その整合性の形成と同時に、読み手の想像力を引き出す表現技法として立体的・映像的にシーンを想定し構築する能力が必要です。

ノベルゲームが流行った時は、会話劇を重視するあまり平面的に捉えて書いてしまって、キャラとの距離感や背景の奥行きがわかりにくいシナリオも数多くありました。

 

文章は暗号です。解読して展開していく中で、映像や音楽が頭の中で流れないといけません。文章以上に、映像を意識してください。

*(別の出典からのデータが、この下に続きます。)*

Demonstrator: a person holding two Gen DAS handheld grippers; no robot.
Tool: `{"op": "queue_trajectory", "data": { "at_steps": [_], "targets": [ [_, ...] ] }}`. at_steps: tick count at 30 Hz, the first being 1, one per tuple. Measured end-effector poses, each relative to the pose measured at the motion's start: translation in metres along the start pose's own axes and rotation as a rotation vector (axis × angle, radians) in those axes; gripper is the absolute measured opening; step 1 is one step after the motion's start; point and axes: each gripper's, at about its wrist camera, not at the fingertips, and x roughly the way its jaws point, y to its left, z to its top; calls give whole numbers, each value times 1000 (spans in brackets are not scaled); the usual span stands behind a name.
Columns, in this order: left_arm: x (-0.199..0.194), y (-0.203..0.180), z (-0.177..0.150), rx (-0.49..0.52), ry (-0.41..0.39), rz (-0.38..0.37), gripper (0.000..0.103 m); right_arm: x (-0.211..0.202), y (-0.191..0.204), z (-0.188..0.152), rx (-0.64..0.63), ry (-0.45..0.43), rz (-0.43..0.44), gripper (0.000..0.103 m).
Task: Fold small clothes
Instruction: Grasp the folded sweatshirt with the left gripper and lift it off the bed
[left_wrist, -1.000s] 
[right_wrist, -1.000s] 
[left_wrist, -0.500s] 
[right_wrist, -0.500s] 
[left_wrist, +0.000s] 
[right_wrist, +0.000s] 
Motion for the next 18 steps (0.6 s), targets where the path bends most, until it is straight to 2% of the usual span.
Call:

物語を書くにあたっては、本を読むと同時にいろんな経験をしましょう。無駄なことは何一つ無いです。失恋や挫折すら物書きにとっては「創作のネタ」

それに加えて、失敗の原因を自分なりに分析して、解決手段を探すことが力になります。自分もこう乗り越えた、成功してきたというのを文章として書ける、アピールできることが読者の共感を生みます」

 

 

シナリオライターをめざす学生さんは、自分の長所を活かすことが大事だともおっしゃっていました。

 

 

「求められているものは、<あなたの作品>ではなく<時間・お金を費やしても面白い作品>。皆さんは同志ですから、自分の作品を恥ずかしがらず、どんどん見せ合ってアピールしてほしい。

その感想を聞いて、相手がこう思ったから次はこう書いていこう、というように常に自分の文章が他人にどう見られているのかを知っておきましょう。

売れている人、伸びる人は、人に見せて、その意見を聞いて、反映させていった人です。そして皆さんの長所や武器は、面白いと感じる感覚がターゲットのユーザーと一緒だということ。

ユーザーに最も近い年齢層で視点も同じ。自分が面白いと感じる感覚をどうやって伝えていくかを意識していってほしいです」

 

 

叶さんは生徒たちが一番の武器を持っていることを伝えて登壇を締めくくってくれました。